### What you are asked to do
Leave out the pictures and set down the rest of the listing below word for word.

### Data extract

■ ■ ■ ■ ■ ■ ■

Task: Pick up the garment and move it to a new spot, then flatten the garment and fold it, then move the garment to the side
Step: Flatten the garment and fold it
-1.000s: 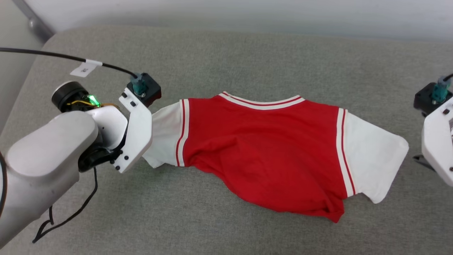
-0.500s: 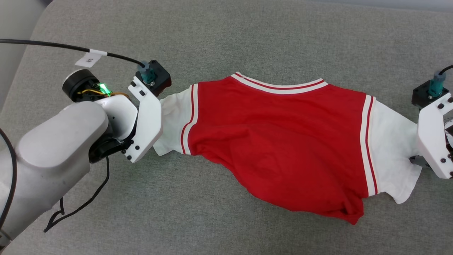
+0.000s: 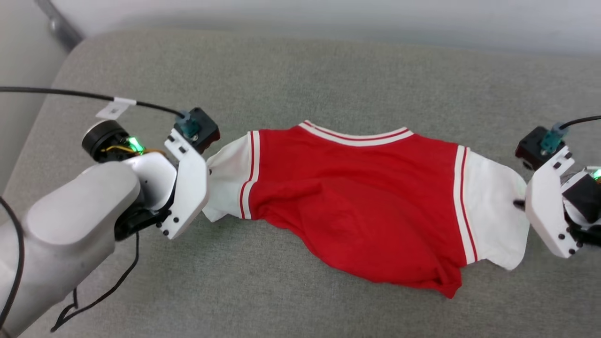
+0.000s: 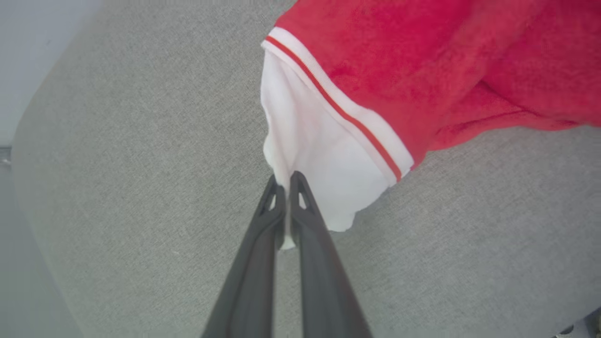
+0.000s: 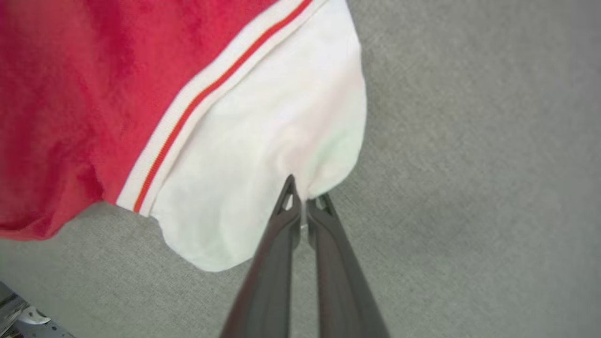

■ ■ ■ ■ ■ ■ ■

### Answer box
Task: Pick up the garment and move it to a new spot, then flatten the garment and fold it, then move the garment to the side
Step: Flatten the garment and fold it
-1.000s: 
-0.500s: 
+0.000s: 
+0.000s: 
+0.000s: 

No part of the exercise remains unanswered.